**DIRECTIONS FOR THIS TASK:** I need the number of lines in the listing below that contain "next", and only that number.

**DATASET:**
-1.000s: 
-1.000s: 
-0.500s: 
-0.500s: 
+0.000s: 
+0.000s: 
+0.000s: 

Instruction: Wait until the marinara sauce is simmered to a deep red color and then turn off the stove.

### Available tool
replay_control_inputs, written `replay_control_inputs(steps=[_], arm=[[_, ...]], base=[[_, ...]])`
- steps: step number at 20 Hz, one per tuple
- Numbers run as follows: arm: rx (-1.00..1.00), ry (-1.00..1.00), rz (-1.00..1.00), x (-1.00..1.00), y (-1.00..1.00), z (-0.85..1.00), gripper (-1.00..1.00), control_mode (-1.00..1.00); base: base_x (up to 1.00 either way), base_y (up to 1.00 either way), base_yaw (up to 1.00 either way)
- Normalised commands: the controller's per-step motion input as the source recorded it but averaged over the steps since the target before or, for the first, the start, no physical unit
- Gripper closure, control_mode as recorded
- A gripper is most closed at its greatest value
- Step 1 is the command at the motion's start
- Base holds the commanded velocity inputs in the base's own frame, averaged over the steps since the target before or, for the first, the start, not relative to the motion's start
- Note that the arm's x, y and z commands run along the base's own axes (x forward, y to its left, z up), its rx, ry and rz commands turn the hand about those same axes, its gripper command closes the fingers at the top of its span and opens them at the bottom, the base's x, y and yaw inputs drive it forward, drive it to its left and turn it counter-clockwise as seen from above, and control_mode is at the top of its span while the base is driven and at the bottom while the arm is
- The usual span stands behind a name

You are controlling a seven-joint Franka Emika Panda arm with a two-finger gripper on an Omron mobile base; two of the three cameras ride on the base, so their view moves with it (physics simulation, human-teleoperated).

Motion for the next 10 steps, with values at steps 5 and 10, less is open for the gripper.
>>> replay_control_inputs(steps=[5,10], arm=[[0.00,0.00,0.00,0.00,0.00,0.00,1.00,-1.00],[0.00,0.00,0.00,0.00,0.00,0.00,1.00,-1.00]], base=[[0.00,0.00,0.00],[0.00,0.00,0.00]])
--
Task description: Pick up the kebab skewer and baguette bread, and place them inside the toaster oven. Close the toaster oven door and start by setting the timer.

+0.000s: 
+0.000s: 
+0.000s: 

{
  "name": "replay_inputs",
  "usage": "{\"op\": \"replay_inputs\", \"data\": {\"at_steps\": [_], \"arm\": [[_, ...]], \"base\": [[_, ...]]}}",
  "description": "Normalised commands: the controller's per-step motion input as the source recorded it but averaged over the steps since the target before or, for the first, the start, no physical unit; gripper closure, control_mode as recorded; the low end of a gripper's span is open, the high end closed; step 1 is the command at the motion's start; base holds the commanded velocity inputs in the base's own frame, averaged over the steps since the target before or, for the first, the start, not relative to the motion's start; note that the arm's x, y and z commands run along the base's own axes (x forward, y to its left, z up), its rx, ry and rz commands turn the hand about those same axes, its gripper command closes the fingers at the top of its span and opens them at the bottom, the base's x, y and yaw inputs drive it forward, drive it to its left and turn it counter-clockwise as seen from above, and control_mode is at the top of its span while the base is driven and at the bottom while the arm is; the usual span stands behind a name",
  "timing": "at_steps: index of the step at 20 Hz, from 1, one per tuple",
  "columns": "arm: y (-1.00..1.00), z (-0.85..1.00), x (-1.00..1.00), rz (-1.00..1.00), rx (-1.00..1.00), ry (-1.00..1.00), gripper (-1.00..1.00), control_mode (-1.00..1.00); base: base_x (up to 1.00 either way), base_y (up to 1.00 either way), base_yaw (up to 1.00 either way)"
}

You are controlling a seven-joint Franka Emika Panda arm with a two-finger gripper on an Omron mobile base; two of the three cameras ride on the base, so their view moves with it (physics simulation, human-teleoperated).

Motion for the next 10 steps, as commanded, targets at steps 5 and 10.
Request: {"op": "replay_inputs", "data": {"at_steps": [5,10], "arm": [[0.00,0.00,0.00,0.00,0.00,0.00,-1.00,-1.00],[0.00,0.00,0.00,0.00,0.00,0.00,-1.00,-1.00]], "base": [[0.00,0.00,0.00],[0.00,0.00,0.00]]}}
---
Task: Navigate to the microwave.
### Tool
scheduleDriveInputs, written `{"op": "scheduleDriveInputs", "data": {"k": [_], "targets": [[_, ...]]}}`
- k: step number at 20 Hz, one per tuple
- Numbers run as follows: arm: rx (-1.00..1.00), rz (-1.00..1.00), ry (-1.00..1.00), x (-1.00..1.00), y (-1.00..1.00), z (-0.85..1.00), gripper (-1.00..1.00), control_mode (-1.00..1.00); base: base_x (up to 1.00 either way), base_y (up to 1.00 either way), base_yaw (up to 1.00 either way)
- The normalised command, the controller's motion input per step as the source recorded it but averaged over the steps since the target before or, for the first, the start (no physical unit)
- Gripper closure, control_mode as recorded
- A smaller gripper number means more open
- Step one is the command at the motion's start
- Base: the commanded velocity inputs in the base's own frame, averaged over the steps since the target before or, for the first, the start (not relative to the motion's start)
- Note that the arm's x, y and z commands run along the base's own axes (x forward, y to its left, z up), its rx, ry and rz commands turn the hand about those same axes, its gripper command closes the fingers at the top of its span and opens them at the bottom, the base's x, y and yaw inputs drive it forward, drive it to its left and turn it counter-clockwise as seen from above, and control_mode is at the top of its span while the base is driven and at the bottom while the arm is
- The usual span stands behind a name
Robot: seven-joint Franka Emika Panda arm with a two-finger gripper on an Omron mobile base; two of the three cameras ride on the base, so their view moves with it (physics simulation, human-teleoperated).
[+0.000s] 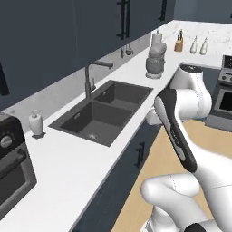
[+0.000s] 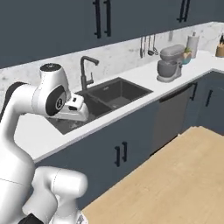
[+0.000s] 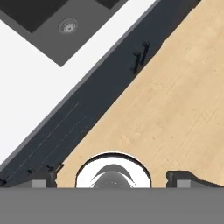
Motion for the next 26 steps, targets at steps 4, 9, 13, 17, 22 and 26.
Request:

**SOLUTION TO THIS EXERCISE:** 3